'Are we nearly there?' Alice managed to pant out at last.
'Nearly there!' the Queen repeated. 'Why, we passed it 
ten minutes ago!  Faster!'  Through the Looking Glass, 
Lewis Carroll.

12.  SUMMARY, DISCUSSION, MAIN CONCLUSIONS AND 
RECOMMENDATIONS
12.1  SUMMARY

In the early 1960's, Kalman made an important 
contribution to the constant struggle to extract signal 
from noise (or in other words, to extract information 
from data).  This paper shows that the Kalman filter is a 
generalization of recursive Bayesian estimation, which is 
itself the repeated application of Bayes theorem.  It is 
also shown that recursive Bayesian estimation is a 
generalization of ordinary least squares regression, and 
so the Kalman filter has its roots very deep in the past. 
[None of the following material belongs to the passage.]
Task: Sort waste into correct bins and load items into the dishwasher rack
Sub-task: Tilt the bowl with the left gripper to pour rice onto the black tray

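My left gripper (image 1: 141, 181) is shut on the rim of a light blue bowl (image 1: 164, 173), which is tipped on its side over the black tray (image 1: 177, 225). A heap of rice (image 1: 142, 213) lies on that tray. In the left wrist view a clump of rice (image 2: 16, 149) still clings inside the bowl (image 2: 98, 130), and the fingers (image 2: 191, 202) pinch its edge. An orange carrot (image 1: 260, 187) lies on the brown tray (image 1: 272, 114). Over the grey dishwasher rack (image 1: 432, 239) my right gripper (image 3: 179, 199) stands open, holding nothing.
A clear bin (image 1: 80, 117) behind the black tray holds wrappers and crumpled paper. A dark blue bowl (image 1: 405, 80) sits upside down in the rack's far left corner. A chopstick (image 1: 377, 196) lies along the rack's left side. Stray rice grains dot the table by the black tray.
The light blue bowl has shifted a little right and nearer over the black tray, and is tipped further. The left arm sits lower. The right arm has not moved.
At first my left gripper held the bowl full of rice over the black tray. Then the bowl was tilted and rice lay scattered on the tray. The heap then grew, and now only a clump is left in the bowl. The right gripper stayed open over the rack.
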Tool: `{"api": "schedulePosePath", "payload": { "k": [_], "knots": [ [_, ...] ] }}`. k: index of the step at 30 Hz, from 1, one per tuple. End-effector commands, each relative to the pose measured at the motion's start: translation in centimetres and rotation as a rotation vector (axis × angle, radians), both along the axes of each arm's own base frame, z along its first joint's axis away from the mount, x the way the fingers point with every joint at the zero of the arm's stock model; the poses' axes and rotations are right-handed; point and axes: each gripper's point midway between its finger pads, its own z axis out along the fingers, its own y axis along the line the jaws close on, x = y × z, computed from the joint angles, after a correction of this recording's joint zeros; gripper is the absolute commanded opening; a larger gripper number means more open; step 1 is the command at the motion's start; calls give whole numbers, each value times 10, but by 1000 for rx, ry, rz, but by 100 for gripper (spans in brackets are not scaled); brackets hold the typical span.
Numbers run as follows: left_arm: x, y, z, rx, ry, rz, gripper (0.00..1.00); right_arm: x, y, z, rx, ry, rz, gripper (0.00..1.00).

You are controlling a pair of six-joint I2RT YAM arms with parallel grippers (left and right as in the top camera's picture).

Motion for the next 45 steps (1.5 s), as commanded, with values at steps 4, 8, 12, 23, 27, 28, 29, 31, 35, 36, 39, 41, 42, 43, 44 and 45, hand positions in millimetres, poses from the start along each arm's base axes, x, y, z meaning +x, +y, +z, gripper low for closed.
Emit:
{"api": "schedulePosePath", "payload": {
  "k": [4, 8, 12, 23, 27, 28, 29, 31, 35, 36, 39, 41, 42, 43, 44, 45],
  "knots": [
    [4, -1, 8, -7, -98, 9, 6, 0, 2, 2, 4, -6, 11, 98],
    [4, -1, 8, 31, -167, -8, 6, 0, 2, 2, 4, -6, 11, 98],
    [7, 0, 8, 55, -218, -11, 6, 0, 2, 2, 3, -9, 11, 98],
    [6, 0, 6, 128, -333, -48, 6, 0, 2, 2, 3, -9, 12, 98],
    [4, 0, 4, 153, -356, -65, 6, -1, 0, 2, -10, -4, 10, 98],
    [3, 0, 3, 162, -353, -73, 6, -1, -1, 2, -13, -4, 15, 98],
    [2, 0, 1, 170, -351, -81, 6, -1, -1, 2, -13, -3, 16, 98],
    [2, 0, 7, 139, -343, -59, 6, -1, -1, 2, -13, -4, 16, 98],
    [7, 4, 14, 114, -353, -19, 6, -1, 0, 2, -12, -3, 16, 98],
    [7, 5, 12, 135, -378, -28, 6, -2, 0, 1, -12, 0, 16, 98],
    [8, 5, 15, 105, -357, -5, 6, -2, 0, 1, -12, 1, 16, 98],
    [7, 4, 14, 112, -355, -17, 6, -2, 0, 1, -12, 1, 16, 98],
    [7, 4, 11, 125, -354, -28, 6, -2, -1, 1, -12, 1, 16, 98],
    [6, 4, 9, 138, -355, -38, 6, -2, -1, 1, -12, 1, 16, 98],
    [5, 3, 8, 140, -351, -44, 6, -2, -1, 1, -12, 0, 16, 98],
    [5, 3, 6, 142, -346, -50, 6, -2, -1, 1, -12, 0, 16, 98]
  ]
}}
Five problems have been worrying me for several years;  
so much so that for a while I believed that two of them 
(what to do when the last few residuals are 
autocorrelated, and how to treat preliminary data) had no 
fully satisfactory resolution, even though they are very 
important to the practical business forecaster.  The five 
problems are described in chapter one, and the way that 
recursive Bayesian estimation can cope with them is 
described in chapter three. 

Recursive Bayesian estimation was used to estimate a very 
simple model in chapter five; only one dependent and only 
one explanatory variable can be treated.  But the results 
were sufficiently encouraging to want to treat multiple 
dependent and multiple explanatory variables, and the 
theory for this is developed in chapter 6. 


At this point, the notation and theory is sufficiently 
well explained to make it possible to examine past work 
in this area.  Although much use has been made of the 
Kalman filter in process control, it has been used only a 
little by statisticians, and barely at all by 
econometricians.  I know of some 20 econometric/time 
series analysis packages, and none of them offer Kalman 
filtering as an option, except the ones implementing the 
Harrison/Stevens technique, which inhibits causal 
modelling. 

But does the Kalman filter estimate better models than 
ordinary least squares?  Chapter eight addresses this 
question by generating artificial data with known 
properties, and then estimating the same model using the 
two techniques.  The conclusion is that the Kalman filter 
does give better models, but not by much for the range of 
models studied. 

Chapter nine is a practical application of the Kalman 
filter to an energy demand model, showing how a Kalman 
filter estimation of two fairly straightforward models 
compares with the ordinary least squares estimation. 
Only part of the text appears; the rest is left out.